Professional ratings
Review scores
| Source | Rating |
| AllMusic | Star |
| Chicago Tribune | Star Half star |
| Christgau's Consumer Guide | B+ |
| Entertainment Weekly | B |
| Los Angeles Times | Star Half star |
| Q | Star |
| Rolling Stone | Star |
| Spin | 7/10 |

==Track listing==
All songs written by David Pirner unless noted otherwise.
1. "Misery" – 4:24
2. "Shut Down" – 2:51
3. "To My Own Devices" – 2:59
4. "Hopes Up" – 3:45
5. "Promises Broken" (Dan Murphy, Marc Perlman) – 3:14
6. "Bittersweetheart" – 3:34
7. "String of Pearls" – 4:56
8. "Crawl" (Stephen Jordan, Pirner) – 4:00
9. "Caged Rat" – 3:03
10. "Eyes of a Child" – 3:35
11. "Just Like Anyone" – 2:47
12. "Tell Me When" (Pirner, David Samuels) – 3:42
13. "Nothing to Write Home About" – 3:14
14. "I Did My Best" – 3:46

For the Japanese release of Let Your Dim Light Shine, an additional track was added to the album.
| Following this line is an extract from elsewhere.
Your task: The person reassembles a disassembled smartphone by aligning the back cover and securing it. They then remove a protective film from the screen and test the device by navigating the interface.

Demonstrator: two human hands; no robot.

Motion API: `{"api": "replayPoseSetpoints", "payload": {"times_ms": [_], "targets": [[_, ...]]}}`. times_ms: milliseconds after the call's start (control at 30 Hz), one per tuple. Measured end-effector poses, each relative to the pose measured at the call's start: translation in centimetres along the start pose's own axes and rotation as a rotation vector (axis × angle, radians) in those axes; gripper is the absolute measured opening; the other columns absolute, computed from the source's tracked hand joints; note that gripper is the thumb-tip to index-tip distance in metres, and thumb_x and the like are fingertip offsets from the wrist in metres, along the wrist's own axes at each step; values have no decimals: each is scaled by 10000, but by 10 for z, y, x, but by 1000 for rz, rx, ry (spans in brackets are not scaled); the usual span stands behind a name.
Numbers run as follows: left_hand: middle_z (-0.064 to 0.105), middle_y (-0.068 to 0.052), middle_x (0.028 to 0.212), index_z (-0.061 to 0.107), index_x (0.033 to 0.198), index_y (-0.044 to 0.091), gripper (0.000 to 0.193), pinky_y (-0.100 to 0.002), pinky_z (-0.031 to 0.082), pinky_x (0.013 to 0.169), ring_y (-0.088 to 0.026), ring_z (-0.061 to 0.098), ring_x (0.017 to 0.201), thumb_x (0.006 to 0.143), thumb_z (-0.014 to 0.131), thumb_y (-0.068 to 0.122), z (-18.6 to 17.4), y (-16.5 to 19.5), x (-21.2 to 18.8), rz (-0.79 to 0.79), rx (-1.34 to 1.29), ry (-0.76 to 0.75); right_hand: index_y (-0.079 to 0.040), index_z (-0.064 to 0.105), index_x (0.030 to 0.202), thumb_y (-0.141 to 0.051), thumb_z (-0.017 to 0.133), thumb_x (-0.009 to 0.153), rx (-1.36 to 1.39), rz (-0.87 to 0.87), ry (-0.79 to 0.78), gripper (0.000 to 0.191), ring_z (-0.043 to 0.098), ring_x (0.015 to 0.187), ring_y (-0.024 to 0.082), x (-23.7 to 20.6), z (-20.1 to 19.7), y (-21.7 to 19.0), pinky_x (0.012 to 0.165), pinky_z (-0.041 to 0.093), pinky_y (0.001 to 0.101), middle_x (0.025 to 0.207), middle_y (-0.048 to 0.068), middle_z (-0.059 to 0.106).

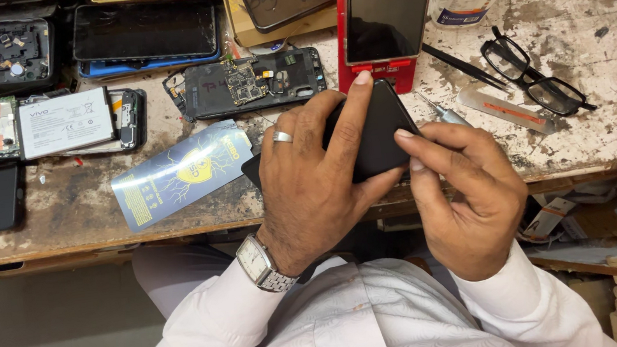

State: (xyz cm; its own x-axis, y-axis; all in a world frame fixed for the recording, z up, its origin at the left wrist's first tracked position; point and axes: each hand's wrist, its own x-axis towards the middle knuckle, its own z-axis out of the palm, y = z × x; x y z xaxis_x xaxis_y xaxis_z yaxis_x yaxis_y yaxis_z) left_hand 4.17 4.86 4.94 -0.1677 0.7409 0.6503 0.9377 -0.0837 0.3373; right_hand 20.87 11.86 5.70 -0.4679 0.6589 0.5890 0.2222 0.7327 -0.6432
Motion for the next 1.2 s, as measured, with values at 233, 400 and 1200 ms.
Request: {"api": "replayPoseSetpoints", "payload": {"times_ms": [233,400,1200], "targets": [[510,-87,1339,387,1586,135,1008,-482,482,952,-288,551,1149,798,911,485,0,-1,1,-15,-7,-5,-35,728,1245,78,699,1001,-27,-13,32,271,701,1059,215,0,1,-1,935,557,278,1200,143,704],[506,-90,1346,381,1592,134,1010,-481,484,968,-289,548,1158,807,910,486,0,-1,1,-8,-13,-3,-14,717,1256,71,687,1013,-21,-19,37,259,705,1084,220,1,2,-1,972,555,287,1182,146,708],[531,-85,1323,407,1567,128,995,-477,493,966,-280,567,1178,787,923,469,-5,1,9,-52,-86,10,64,503,1461,102,640,1019,603,288,32,464,675,1220,189,-5,4,16,1086,554,298,1327,179,660]]}}
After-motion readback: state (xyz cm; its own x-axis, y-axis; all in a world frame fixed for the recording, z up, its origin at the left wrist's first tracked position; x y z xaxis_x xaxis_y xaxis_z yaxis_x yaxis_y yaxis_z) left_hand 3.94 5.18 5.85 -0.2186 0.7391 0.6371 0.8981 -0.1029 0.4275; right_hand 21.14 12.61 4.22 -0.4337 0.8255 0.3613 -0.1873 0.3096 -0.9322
It was a cover of the Descendents song "Hope". Note that "Bittersweetheart" fades out at 3:17, but the guitar feedback remains, therefore "Bittersweetheart" quickly segues into "String of Pearls". The running time of both songs equals about 8 minutes and 30 seconds long.

== Personnel ==
Soul Asylum

- Dave Pirner – lead vocals, rhythm guitar, keyboards, trumpet, producer
- Dan Murphy – lead guitar, backing vocals, producer
- Karl Mueller – bass guitar, producer
- Sterling Campbell – drums, percussion, vocals, producer

Additional musicians

- Trini Alvarado – backing vocals
- John Devries – backing vocals
- Joey Huffman – organ, piano, mellotron
- Eric Pierson – guitar (on "Hopes Up", and "Caged Rat")
- Jane Scarpantoni – cello
- Dave Schramm – pedal steel guitar (on "I Did My Best")
- Tim Ray – piano, electric piano

Production

- John Siket – engineer
- Michael Stern – engineer (non credited)
- Butch Vig – producer
- Andy Wallace – mixer
- Howie Weinberg – mastering

==Charts==

===Weekly charts===

Weekly chart performance for Let Your Dim Light Shine
| Chart (1995) | Peak position |
|---|---|
| Australian Albums (ARIA) | 27 |
| Austrian Albums (Ö3 Austria) | 21 |
| Belgian Albums (Ultratop Flanders) | 45 |
| Canada Top Albums/CDs (RPM) | 6 |
| Dutch Albums (Album Top 100) | 73 |
| Finnish Albums (Suomen virallinen lista) | 23 |
| German Albums (Offizielle Top 100) | 32 |
| New Zealand Albums (RMNZ) | 8 |
| Scottish Albums (OCC) | 27 |
| Swedish Albums (Sverigetopplistan) | 37 |
| Swiss Albums (Schweizer Hitparade) | 23 |
| UK Albums (OCC) | 22 |
| US Billboard 200 | 6 |

===Year-end charts===

Year-end chart performance for Let Your Dim Light Shine
| Chart (1995) | Position |
|---|---|
| US Billboard 200 | 97 |

===Singles===

Chart performance for singles from Let Your Dim Light Shine
| Year | Single | Chart | Position |
| 1995 | "Misery" | US Billboard Hot 100 | 20 |
| US Mainstream Rock Tracks | 2 |
| US Modern Rock Tracks | 1 |
| "Just Like Anyone" | US Mainstream Rock Tracks | 11 |
| US Modern Rock Tracks | 19 |
| 1996 | "Promises Broken" | US Billboard Hot 100 | 63 |
| US Mainstream Rock Tracks | 29 |
| US Adult Contemporary | 29 |

==Certifications==

Certifications for Let Your Dim Light Shine
| Region | Certification | Certified units/sales |
| Canada (Music Canada) | 2× Platinum | 200,000^{^} |
| United States (RIAA) | Platinum | 1,000,000^{^} |
^{^} Shipments figures based on certification alone.